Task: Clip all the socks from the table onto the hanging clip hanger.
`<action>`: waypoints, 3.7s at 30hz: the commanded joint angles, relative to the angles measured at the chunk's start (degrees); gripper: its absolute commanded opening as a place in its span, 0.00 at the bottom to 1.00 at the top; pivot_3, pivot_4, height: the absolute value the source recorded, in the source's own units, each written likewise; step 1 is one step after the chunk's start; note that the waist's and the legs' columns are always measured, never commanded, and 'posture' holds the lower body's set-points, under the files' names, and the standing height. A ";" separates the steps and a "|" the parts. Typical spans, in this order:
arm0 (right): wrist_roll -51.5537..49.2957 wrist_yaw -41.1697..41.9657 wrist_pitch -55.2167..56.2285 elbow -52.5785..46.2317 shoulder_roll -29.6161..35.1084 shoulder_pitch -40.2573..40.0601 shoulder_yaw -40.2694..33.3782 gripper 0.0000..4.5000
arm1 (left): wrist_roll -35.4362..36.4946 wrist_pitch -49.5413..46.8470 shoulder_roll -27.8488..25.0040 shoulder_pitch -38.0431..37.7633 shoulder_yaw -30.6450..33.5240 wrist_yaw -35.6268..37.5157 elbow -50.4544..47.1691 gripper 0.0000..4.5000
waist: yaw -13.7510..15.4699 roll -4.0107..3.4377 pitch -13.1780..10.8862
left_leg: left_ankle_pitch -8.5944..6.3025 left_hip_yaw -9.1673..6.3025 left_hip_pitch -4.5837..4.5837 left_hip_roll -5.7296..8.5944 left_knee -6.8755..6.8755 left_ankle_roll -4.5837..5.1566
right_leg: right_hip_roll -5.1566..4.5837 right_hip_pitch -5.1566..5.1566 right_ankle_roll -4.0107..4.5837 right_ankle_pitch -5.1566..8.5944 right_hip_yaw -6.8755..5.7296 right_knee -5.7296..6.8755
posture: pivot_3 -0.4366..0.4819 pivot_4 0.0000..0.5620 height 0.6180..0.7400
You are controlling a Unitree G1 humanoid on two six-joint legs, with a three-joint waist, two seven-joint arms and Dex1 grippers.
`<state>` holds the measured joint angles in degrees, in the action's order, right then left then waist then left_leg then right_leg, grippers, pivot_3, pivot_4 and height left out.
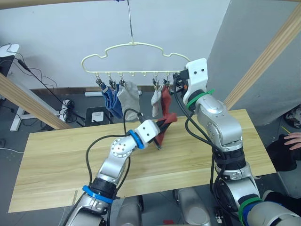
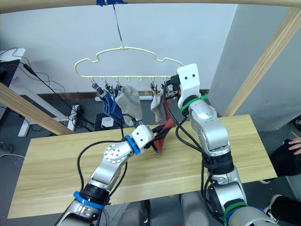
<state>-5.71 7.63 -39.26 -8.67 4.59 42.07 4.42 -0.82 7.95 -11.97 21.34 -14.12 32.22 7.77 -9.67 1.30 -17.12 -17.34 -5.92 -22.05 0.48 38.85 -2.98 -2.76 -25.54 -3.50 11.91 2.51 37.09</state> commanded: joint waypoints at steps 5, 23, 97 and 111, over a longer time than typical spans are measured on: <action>0.04 0.09 0.03 -2.41 0.10 0.95 -0.27 0.00 | -7.23 3.26 5.37 6.31 0.70 -13.26 8.07 0.00 | -0.01 0.00 0.00 | 0.01 0.00 0.01 0.01 0.02 0.01 | 0.01 0.03 -0.03 -0.02 0.00 -0.01 | 0.19 0.50 1.00; -0.18 0.11 -0.92 -2.92 -0.42 0.59 -0.12 0.00 | -6.23 -0.90 9.33 11.12 1.36 -16.26 11.32 0.00 | -0.05 0.00 0.00 | 0.01 0.00 0.00 0.02 0.01 0.01 | 0.02 0.03 -0.03 -0.02 0.00 -0.01 | 0.19 0.51 1.00; -16.69 23.43 -9.74 -28.14 24.36 -14.12 -5.72 1.00 | 14.00 -15.43 -15.71 -1.50 9.81 17.85 -14.70 1.00 | 0.10 0.00 0.00 | 0.01 -0.09 0.05 -0.12 0.02 0.01 | 0.27 0.10 -0.04 0.00 0.06 -0.05 | 0.21 0.49 1.00; -17.02 39.11 4.94 -17.59 42.96 -19.56 -14.25 1.00 | 18.61 -30.98 -39.06 -9.39 29.18 19.41 -13.77 1.00 | 1.58 0.02 0.01 | 0.01 -0.07 0.10 -0.16 0.01 0.01 | 0.33 0.13 -0.04 0.01 0.06 -0.09 | 0.29 0.40 1.00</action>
<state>-22.54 45.61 -36.44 -25.52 46.86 22.70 -8.01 17.63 -23.57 -50.16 11.98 13.26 51.28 -5.73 -8.09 1.32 -17.10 -17.33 -6.00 -21.96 0.31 38.85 -2.97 -2.43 -25.40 -3.54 11.91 2.56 37.00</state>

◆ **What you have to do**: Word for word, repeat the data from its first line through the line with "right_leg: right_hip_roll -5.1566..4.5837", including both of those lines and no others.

◆ **Answer to the exercise**:
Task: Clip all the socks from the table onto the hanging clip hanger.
`<action>`: waypoints, 3.7s at 30hz: the commanded joint angles, relative to the angles measured at the chunk's start (degrees); gripper: its absolute commanded opening as a place in its span, 0.00 at the bottom to 1.00 at the top; pivot_3, pivot_4, height: the absolute value the source recorded, in the source's own units, each written likewise; step 1 is one step after the chunk's start; note that the waist's and the legs' columns are always measured, never commanded, and 'posture' holds the lower body's set-points, under the files' names, and the standing height. A ";" separates the steps and a "|" the parts. Typical spans, in this order:
arm0 (right): wrist_roll -51.5537..49.2957 wrist_yaw -41.1697..41.9657 wrist_pitch -55.2167..56.2285 elbow -52.5785..46.2317 shoulder_roll -29.6161..35.1084 shoulder_pitch -40.2573..40.0601 shoulder_yaw -40.2694..33.3782 gripper 0.0000..4.5000
arm1 (left): wrist_roll -35.4362..36.4946 wrist_pitch -49.5413..46.8470 shoulder_roll -27.8488..25.0040 shoulder_pitch -38.0431..37.7633 shoulder_yaw -30.6450..33.5240 wrist_yaw -35.6268..37.5157 elbow -50.4544..47.1691 gripper 0.0000..4.5000
waist: yaw -13.7510..15.4699 roll -4.0107..3.4377 pitch -13.1780..10.8862
left_leg: left_ankle_pitch -8.5944..6.3025 left_hip_yaw -9.1673..6.3025 left_hip_pitch -4.5837..4.5837 left_hip_roll -5.7296..8.5944 left_knee -6.8755..6.8755 left_ankle_roll -4.5837..5.1566
right_leg: right_hip_roll -5.1566..4.5837 right_hip_pitch -5.1566..5.1566 right_ankle_roll -4.0107..4.5837 right_ankle_pitch -5.1566..8.5944 right_hip_yaw -6.8755..5.7296 right_knee -5.7296..6.8755

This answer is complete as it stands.